▶ _INFORMATION PROVIDED_:
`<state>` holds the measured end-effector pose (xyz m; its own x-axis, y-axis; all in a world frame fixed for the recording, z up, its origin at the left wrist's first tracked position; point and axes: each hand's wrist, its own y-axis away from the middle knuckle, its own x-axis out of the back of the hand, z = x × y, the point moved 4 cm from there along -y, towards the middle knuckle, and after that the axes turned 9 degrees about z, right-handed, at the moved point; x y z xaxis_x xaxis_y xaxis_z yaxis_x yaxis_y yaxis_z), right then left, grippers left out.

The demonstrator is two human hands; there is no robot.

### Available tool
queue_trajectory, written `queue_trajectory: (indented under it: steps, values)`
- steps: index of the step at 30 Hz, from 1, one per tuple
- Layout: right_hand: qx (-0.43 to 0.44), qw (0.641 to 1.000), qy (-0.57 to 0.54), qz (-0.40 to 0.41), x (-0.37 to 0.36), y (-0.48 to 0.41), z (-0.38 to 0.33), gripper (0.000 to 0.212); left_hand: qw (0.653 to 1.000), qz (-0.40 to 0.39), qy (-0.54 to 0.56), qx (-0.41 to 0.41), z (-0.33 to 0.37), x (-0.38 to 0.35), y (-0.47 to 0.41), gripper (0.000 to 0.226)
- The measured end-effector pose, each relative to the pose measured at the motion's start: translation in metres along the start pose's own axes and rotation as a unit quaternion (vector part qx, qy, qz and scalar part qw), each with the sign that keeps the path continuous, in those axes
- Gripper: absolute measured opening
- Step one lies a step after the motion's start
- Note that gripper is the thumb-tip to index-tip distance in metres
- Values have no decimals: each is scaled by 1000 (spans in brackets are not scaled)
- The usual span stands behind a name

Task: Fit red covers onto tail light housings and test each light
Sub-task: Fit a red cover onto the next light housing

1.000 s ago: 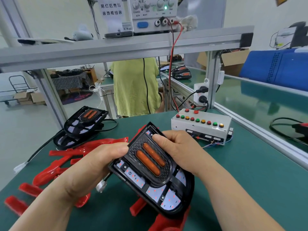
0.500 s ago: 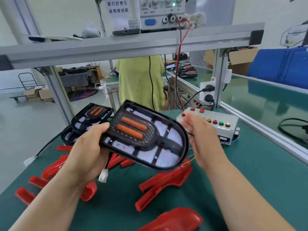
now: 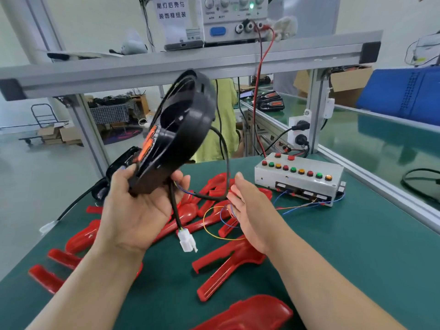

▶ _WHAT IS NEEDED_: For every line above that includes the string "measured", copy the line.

▶ _ANSWER SECTION_:
`<state>` holds the measured end-effector pose (xyz m; its own x-axis, y-axis; all in a world frame fixed for the recording, z up, its origin at the left wrist's first tracked position; point and axes: each hand's wrist, its own y-axis away from the middle knuckle, its own x-axis out of the back of the hand, z = x × y, the point moved 4 cm from there along -y, towards the middle knuckle, and after that the axes turned 9 degrees about z, right-handed, at the moved point; x y z xaxis_x xaxis_y xaxis_z yaxis_x yaxis_y yaxis_z), right then left, grippers left out.
- The measured end-effector pose, each relative to the pose measured at the motion's start: translation in metres along the start pose's own axes and rotation as a unit quaternion (vector part qx, qy, qz and scalar part qw), each with the sign that keeps the path continuous, in those axes
- Gripper: absolute measured opening

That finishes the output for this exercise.